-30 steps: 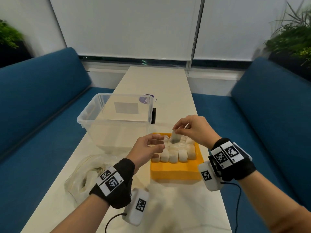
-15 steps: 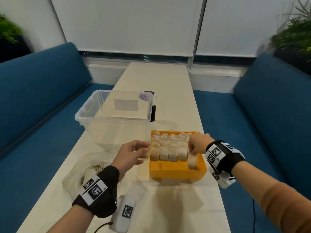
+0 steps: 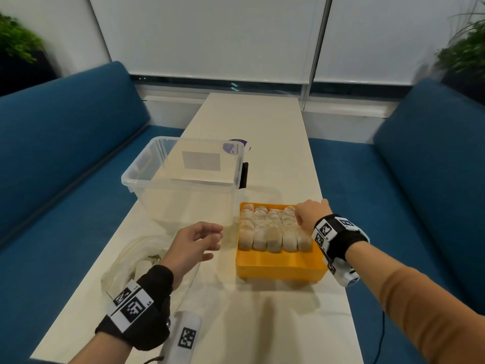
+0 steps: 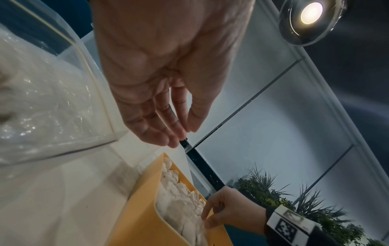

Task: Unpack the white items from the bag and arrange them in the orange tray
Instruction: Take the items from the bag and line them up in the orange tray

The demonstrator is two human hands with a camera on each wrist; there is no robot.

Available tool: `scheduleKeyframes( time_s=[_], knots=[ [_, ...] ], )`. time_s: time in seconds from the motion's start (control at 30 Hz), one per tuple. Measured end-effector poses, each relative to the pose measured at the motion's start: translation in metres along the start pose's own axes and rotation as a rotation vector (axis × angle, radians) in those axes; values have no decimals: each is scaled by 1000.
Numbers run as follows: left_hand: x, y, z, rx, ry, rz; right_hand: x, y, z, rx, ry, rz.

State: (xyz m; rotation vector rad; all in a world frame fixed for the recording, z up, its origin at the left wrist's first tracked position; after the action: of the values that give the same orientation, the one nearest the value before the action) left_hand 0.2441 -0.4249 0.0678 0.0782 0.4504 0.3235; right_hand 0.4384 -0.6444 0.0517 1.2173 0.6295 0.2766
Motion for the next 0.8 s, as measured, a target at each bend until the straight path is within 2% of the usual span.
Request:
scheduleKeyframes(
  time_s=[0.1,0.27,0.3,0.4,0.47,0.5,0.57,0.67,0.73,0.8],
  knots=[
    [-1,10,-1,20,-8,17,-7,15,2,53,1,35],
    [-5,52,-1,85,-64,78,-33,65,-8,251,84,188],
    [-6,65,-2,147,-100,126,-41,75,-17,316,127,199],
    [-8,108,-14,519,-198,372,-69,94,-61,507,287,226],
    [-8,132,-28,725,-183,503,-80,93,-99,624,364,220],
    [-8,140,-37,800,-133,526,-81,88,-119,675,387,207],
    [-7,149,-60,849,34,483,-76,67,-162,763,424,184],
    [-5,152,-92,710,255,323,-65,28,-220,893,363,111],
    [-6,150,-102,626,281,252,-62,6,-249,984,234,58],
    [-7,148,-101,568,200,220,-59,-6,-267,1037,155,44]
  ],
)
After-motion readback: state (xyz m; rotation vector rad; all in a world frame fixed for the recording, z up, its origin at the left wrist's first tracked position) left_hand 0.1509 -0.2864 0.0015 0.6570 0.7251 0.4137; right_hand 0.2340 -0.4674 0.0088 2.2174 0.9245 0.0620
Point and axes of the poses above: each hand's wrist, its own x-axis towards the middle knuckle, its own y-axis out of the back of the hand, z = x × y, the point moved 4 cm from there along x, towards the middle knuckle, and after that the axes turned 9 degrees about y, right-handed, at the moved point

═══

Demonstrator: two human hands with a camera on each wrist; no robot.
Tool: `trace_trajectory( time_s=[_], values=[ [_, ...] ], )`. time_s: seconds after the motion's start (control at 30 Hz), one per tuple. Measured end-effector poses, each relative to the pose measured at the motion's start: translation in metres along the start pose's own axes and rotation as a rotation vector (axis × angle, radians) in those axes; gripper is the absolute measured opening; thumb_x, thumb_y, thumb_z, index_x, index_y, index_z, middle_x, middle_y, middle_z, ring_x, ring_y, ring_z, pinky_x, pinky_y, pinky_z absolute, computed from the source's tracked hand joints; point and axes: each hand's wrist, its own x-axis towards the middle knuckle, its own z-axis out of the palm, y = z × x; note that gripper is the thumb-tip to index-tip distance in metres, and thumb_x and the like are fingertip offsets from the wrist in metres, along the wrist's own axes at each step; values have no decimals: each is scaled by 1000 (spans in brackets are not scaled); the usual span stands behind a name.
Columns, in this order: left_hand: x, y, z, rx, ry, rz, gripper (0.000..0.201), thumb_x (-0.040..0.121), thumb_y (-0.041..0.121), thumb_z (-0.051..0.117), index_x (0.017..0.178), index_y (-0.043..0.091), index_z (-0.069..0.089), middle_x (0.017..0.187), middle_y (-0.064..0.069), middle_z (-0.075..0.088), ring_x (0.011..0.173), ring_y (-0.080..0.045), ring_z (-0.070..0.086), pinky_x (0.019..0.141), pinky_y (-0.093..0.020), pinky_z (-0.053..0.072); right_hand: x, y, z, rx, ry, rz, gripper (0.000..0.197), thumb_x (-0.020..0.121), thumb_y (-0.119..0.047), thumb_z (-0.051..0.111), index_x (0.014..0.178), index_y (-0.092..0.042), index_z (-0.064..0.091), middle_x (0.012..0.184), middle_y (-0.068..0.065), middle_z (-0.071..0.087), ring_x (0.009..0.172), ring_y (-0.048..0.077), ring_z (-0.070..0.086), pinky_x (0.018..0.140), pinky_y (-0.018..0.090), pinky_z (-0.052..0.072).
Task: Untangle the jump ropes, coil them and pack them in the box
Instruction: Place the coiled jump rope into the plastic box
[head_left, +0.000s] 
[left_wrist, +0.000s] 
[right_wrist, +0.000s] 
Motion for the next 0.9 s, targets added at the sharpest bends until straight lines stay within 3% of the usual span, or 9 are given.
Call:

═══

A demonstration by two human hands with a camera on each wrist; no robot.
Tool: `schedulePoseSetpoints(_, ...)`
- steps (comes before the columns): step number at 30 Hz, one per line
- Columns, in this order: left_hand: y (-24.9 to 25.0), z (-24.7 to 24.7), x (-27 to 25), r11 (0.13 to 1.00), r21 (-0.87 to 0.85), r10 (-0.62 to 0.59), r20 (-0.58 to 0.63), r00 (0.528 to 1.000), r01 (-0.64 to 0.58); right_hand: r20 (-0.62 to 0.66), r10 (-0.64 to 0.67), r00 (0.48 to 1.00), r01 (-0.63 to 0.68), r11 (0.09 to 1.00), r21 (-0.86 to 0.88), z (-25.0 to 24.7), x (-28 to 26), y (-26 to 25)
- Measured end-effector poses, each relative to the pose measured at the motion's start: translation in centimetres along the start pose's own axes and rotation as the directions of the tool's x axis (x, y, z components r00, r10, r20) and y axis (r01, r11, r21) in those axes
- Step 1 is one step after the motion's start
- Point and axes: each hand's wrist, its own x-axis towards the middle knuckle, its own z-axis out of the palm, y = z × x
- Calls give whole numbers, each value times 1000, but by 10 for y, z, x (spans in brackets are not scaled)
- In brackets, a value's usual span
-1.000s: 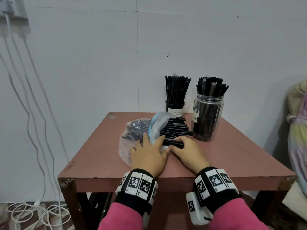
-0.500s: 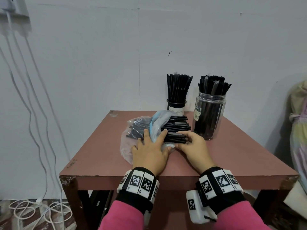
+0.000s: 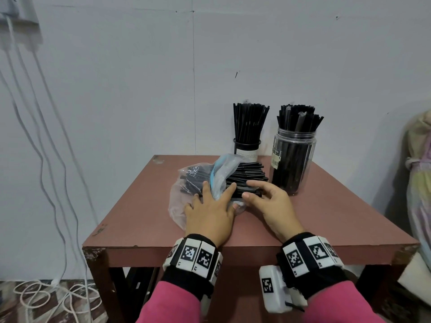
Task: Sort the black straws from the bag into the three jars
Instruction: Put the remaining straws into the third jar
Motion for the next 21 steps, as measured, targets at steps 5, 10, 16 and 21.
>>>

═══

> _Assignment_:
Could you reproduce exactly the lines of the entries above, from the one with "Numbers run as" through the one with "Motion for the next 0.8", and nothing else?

> _Exercise result_:
Numbers run as follows: left_hand: x, y, z, rx, ry, rz; right_hand: x, y, z, rx, ry, rz.

State: (xyz m; rotation vector rad; all in a world frame fixed for the recording, z up, its origin at the left wrist's first tracked position; after the action: of the values that give the same orientation, the one nearest the value before the action) left_hand 0.2441 -0.4249 0.0678 0.0782 0.4504 0.3235; right_hand 0.4384 -0.6444 0.0517 1.2173 0.6295 0.2766
Motion for the next 0.8 s, as measured, a target at each bend until the straight path is within 2% of the usual span.

What appears above is the complete answer.